Anchors encoded by 3D VAE and patchified are concatenated with video clip tokens into a sequence for self-attention. A new problem is that the model cannot distinguish between them once concatenated, and conflicting appearance information mixed together creates confusion. Gloria does not add a set of strong constraints (e.g., separate cross-attention heads for each anchor). Instead, it leverages the model's existing Rotary Positional Encoding (RoPE): different types of anchors are assigned different temporal offsets, shifting them into different intervals of RoPE position coordinates.
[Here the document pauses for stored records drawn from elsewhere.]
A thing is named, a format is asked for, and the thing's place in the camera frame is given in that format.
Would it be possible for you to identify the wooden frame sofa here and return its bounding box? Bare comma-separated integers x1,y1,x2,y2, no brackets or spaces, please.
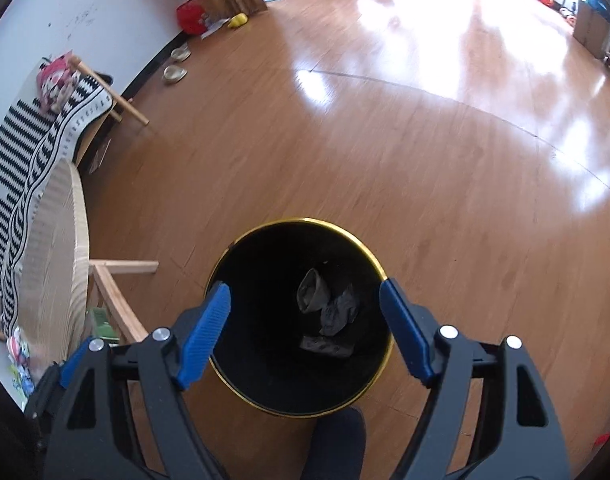
0,55,150,341

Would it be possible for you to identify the pink printed cushion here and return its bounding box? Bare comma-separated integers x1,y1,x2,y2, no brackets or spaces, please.
37,52,80,113

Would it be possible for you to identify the black bin with gold rim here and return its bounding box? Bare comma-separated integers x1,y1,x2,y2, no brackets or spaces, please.
204,217,394,418

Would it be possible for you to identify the green box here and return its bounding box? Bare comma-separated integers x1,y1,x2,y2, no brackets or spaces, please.
87,307,118,346

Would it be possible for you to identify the red bag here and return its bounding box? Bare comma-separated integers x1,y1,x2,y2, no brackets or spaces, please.
177,0,209,36

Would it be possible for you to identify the crumpled grey wrapper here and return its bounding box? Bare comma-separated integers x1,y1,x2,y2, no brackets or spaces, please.
297,268,330,313

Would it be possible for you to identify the cardboard box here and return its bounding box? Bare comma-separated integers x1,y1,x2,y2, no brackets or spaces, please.
572,0,610,58

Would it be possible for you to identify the person's dark trouser leg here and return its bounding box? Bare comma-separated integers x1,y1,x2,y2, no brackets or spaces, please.
302,407,368,480

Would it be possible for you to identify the round wooden table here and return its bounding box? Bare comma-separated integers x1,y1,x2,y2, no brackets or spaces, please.
17,158,160,366

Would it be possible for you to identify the flat dark wrapper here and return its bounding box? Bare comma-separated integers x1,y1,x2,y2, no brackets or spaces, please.
300,336,356,358

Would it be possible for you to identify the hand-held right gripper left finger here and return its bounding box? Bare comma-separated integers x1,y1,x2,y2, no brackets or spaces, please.
42,282,232,480

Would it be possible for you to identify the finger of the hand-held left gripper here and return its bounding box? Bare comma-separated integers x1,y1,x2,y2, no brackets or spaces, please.
24,337,93,423

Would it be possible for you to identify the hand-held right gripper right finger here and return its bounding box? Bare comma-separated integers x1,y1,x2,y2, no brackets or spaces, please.
379,277,573,480

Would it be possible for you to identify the crumpled dark wrapper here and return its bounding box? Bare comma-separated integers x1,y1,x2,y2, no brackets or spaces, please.
320,285,358,336
The model can then reliably distinguish them based on positional cues. It is called "weak" conditioning because it only provides hints that "these are from different sources" without mandating which anchor must correspond to which part of the output, leaving room for adaptive utilization. Combined with mixed-ratio training (randomly providing 0 to N anchors), the model learns to use a single anchor as well as coordinate multiple ones. Experiments show this weak distinction performs better than strong constraints, which limit flexibility.

Loss & Training

Training follows the standard denoising loss of video diffusion models, fine-tuning on a pre-trained video diffusion backbone without introducing auxiliary objectives. A key technique is the mixed-ratio training mentioned above: each sample randomly samples 0 to N anchor frames as conditions, allowing the same model to smoothly cover the range from "no-anchor text-to-video" to "multi-anchor strong constraint," enabling flexible adaptation to different inputs during inference.

Key Experimental Results

Main Results

Method Max Duration Multi-view Consistency Expression Consistency Identity Preservation
WanS2V/FramePack ~1 min Fair Fair Fair
Gloria 10+ min Excellent Excellent Excellent

The generated character videos exceed 10 minutes, surpassing existing methods in multi-view appearance and expression identity consistency.

Ablation Study

Configuration Consistency Copy-Paste Problem Description
w/o Superset Anchoring Poor Severe Directly copies the most similar anchor
w/o RoPE Weak Conditioning Moderate Moderate Confusion between multiple anchors
Full Gloria Optimal None Two mechanisms work synergistically

Key Findings

  • Superset anchoring is the key to preventing copy-pasting—without it, the model degenerates into nearest-neighbor search and copying.
  • The positional distinction of RoPE weak conditioning is more effective than strong conditions (such as different cross-attention heads), as the latter limit flexibility.
  • The automated anchor extraction pipeline makes the construction of large-scale training data possible.

Highlights & Insights

  • Anchors as Character "ID Cards": Using a small number of representative frames to capture all visual attributes of a character is more intuitive than embeddings and more compact than full videos.
  • Superset Avoids Shortcut Learning: By providing redundant and non-matching conditions, the model is forced to learn semantic-level understanding rather than pixel-level copying.
  • 10-minute Long Video: This represents a significant duration breakthrough in current character video generation.

Limitations & Future Work

  • The number of anchors is limited; it may be insufficient for extremely complex clothing details (e.g., changing patterns).
  • Currently primarily oriented towards single characters; multi-character scenarios have not been fully explored.
  • Audio-driven lip-sync quality is limited by the underlying model.
  • Future work could explore 3D-aware anchor representations.
  • vs WanS2V (FramePack): WanS2V aggregates multiple frames but lacks a structured character representation; Gloria proposes the concept of semantically clear anchors.
  • vs Animate Anyone/MagicAnimate: These methods rely on a single reference image, which provides insufficient information to maintain long-term consistency.
  • vs ConsisID/UniAnimate: These focus on short-term consistency, while Gloria achieves long-term consistency at a 10-minute scale.

Rating

  • Novelty: ⭐⭐⭐⭐ The content anchor concept and superset anchoring mechanism are creative.
  • Experimental Thoroughness: ⭐⭐⭐⭐ Qualitative results are rich, though quantitative evaluation could be more comprehensive.
  • Writing Quality: ⭐⭐⭐⭐ Concept explanations are clear.
  • Value: ⭐⭐⭐⭐⭐ Direct application value for the digital human and virtual character industries.